The idea of intentionally turning off personal tech devices has been a topic of increased discussion in recent years. From better sleep to decreased stress, there are countless reasons why many recommend “unplugging” for a few hours each day, but are Americans really interested in disconnecting?
As it turns out, 34% of U.S. adults unplug daily and the number of people who never unplug has actually been decreasing – which indicates that a desire to turn off devices could be going up.
From a demographic viewpoint, women more than men and grandparents more than parents and non-parents are the most likely to be unplugging every day. People among some of the highest-earning income brackets don’t unplug at the same rate as any other earners. Instead, they say they almost never (or never) unplug to the tune of 42%.
CivicScience tracking has shown reported device addiction ebbs and flows, possibly related to seasonal changes. The data typically show a spike in device addiction in Q2, as winter and spring officially close up shop making way for summer, followed by a drop in reported addiction in Q3, prime summer and vacation time. This year, however, device addiction peaked in Q4 2020 and then dropped at the start of 2021 only to remain low throughout Q2.
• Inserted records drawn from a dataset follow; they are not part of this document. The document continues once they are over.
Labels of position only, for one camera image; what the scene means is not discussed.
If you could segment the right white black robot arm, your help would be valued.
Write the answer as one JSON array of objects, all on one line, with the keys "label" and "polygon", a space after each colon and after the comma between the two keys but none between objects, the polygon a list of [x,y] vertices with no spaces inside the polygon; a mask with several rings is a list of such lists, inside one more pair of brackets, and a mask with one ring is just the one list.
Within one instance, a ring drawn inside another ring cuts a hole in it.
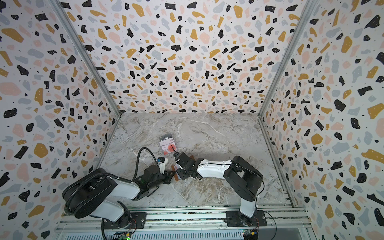
[{"label": "right white black robot arm", "polygon": [[240,210],[237,217],[227,213],[226,222],[235,226],[252,226],[256,221],[257,198],[260,187],[264,184],[263,175],[240,156],[232,160],[215,162],[207,159],[189,157],[185,153],[174,153],[179,165],[177,173],[182,180],[187,178],[216,178],[227,181],[231,188],[241,198]]}]

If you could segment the brown leather card holder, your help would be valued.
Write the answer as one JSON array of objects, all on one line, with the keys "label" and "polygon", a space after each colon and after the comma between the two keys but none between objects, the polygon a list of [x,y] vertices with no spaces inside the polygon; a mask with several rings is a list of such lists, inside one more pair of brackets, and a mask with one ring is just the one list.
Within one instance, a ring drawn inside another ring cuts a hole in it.
[{"label": "brown leather card holder", "polygon": [[183,169],[179,165],[172,165],[172,171],[175,172],[176,181],[184,181],[189,177],[185,169]]}]

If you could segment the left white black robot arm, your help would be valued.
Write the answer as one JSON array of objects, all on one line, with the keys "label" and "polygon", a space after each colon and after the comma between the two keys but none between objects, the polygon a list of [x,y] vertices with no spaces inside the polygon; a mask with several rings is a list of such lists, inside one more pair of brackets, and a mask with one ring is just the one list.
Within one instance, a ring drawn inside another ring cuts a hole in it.
[{"label": "left white black robot arm", "polygon": [[101,218],[103,224],[110,222],[118,229],[131,227],[137,222],[133,213],[120,201],[116,204],[108,201],[108,197],[141,200],[152,195],[160,185],[169,185],[175,173],[152,165],[131,181],[99,168],[64,190],[65,213],[77,219]]}]

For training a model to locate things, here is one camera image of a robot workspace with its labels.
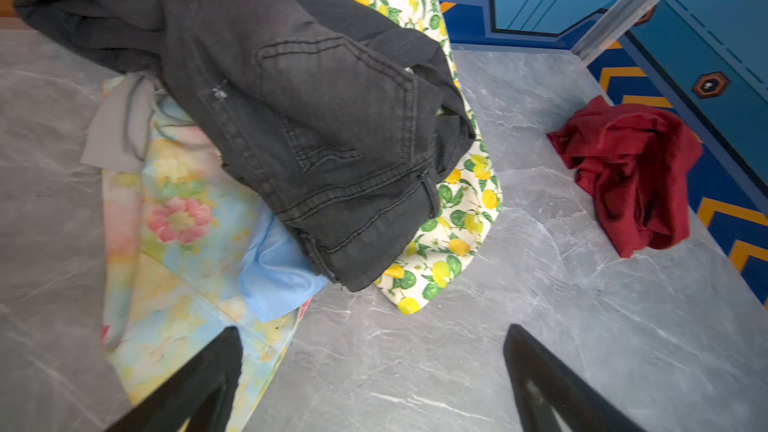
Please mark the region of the dark red cloth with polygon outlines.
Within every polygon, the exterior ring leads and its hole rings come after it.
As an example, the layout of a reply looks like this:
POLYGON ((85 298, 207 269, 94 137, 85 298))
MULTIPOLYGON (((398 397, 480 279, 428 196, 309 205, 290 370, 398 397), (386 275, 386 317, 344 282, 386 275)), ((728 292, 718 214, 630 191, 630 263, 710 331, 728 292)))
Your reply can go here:
POLYGON ((677 115, 592 99, 547 138, 622 258, 665 250, 690 235, 687 175, 703 145, 677 115))

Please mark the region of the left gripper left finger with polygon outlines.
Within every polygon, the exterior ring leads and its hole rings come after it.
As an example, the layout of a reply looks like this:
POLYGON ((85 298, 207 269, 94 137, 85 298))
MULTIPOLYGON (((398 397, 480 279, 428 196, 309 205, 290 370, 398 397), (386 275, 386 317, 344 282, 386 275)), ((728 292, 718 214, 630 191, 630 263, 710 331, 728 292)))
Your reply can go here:
POLYGON ((111 431, 224 431, 241 374, 239 330, 227 327, 111 431))

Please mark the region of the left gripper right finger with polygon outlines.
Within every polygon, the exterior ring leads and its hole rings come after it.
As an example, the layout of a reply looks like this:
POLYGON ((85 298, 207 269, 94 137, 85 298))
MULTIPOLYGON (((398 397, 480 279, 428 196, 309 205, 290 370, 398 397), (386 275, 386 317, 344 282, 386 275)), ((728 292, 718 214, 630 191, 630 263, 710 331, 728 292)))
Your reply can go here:
POLYGON ((522 325, 509 327, 503 355, 523 430, 643 430, 522 325))

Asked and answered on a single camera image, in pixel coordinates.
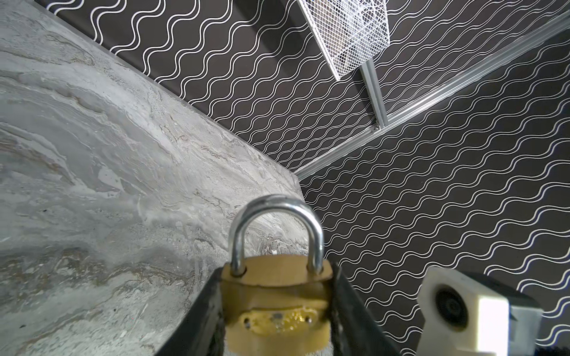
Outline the small brass padlock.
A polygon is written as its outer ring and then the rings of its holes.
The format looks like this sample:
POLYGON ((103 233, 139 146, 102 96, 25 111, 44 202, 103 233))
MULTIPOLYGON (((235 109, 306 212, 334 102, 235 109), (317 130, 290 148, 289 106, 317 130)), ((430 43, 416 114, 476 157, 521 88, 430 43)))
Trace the small brass padlock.
POLYGON ((230 352, 308 355, 327 348, 333 268, 324 259, 324 231, 313 210, 293 197, 259 197, 239 211, 229 242, 229 262, 221 272, 221 297, 230 352), (307 255, 246 257, 250 223, 272 212, 290 214, 303 223, 307 255))

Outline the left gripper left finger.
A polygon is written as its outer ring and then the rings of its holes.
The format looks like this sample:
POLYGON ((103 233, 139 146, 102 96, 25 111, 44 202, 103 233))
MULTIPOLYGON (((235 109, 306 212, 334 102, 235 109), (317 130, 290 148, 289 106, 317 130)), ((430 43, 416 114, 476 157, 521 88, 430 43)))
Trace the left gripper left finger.
POLYGON ((222 355, 225 323, 221 293, 222 268, 217 268, 180 325, 160 347, 157 355, 222 355))

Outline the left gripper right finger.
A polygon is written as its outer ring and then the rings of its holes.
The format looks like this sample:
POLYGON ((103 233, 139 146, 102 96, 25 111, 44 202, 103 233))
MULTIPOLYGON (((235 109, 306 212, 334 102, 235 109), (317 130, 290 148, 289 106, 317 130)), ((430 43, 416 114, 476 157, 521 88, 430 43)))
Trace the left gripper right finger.
POLYGON ((329 317, 334 355, 399 355, 396 344, 375 322, 341 267, 332 262, 329 317))

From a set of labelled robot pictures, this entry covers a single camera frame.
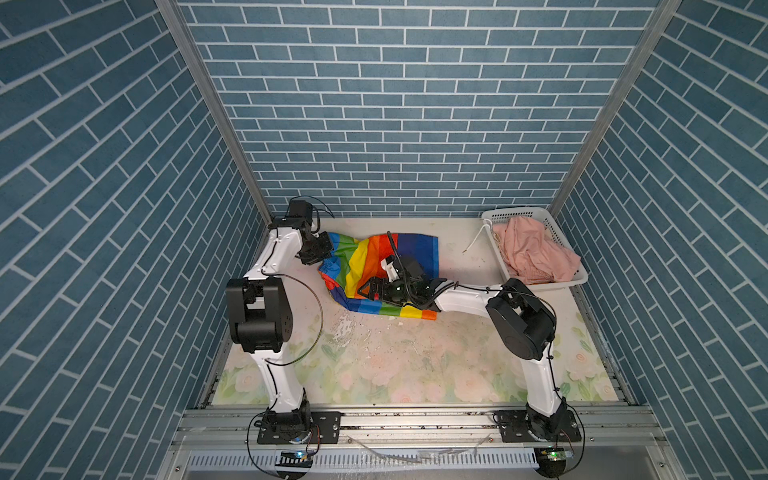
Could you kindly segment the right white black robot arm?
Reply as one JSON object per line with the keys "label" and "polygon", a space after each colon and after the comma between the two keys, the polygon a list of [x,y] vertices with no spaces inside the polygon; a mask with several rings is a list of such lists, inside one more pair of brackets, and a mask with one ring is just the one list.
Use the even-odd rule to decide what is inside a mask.
{"label": "right white black robot arm", "polygon": [[411,257],[382,261],[384,275],[367,280],[358,294],[369,300],[434,312],[461,312],[488,318],[502,343],[522,362],[531,434],[553,441],[568,423],[568,406],[556,386],[551,345],[556,336],[554,308],[520,280],[474,286],[429,278]]}

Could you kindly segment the white plastic laundry basket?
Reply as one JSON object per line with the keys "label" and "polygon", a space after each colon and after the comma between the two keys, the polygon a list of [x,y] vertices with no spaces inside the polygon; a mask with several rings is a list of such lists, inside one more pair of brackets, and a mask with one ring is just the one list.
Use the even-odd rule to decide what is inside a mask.
{"label": "white plastic laundry basket", "polygon": [[489,240],[503,279],[520,280],[534,292],[588,281],[581,257],[547,209],[501,208],[482,213],[481,220],[480,233]]}

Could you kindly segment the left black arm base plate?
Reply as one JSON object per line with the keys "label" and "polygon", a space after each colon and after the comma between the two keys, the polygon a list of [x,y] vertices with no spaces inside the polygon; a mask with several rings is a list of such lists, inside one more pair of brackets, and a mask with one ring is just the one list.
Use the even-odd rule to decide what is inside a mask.
{"label": "left black arm base plate", "polygon": [[342,413],[339,411],[312,411],[264,414],[256,423],[259,445],[288,445],[305,443],[337,444]]}

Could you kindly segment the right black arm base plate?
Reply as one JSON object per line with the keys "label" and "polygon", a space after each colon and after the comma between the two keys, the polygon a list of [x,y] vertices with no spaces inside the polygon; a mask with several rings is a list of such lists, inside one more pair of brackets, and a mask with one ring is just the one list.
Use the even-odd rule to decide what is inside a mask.
{"label": "right black arm base plate", "polygon": [[567,407],[561,407],[552,416],[542,415],[530,408],[499,410],[493,413],[492,421],[504,443],[576,443],[583,439],[581,424]]}

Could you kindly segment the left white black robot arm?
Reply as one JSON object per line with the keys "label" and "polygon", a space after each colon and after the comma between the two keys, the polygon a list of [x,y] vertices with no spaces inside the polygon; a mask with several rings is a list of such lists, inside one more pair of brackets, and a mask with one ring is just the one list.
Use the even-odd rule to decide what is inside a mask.
{"label": "left white black robot arm", "polygon": [[268,442],[297,443],[314,430],[306,391],[293,368],[297,361],[285,350],[293,314],[284,280],[293,260],[311,266],[330,257],[332,242],[320,225],[319,209],[306,197],[290,200],[284,215],[269,224],[255,264],[225,288],[231,340],[255,361],[269,395],[259,417]]}

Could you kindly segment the rainbow striped shorts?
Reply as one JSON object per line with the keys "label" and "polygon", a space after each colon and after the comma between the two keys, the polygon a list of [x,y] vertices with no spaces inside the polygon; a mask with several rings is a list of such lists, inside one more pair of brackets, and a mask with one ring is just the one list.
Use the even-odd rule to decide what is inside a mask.
{"label": "rainbow striped shorts", "polygon": [[439,274],[439,242],[434,236],[413,233],[374,235],[358,240],[351,236],[329,234],[331,256],[323,260],[318,273],[332,299],[351,312],[433,321],[437,313],[412,306],[394,306],[380,300],[365,299],[358,294],[370,278],[387,279],[382,262],[394,254],[411,257],[430,278]]}
If that doesn’t tell the story of overall activity levels of Americans thawing from a seemly endless pandemic, it is hard to say what does.
Perhaps not surprisingly, those without children consider themselves the most addicted. And those who are most addicted also spend the most amount of time on social media.
Even though Americans say they are less addicted than they were at the start of the year, eye strain has increased from 3% in January to 5% today.
And those who are addicted to devices don’t seem to be much more interested in helping their eyes through bluelight-blocking glasses than people who don’t claim addiction to their devices.
So while one-third of Americans are unplugging daily and device addiction has decreased, there is a chance it’s more related to all the options they now have outside their homes than to the negative effects of being glued to a screen.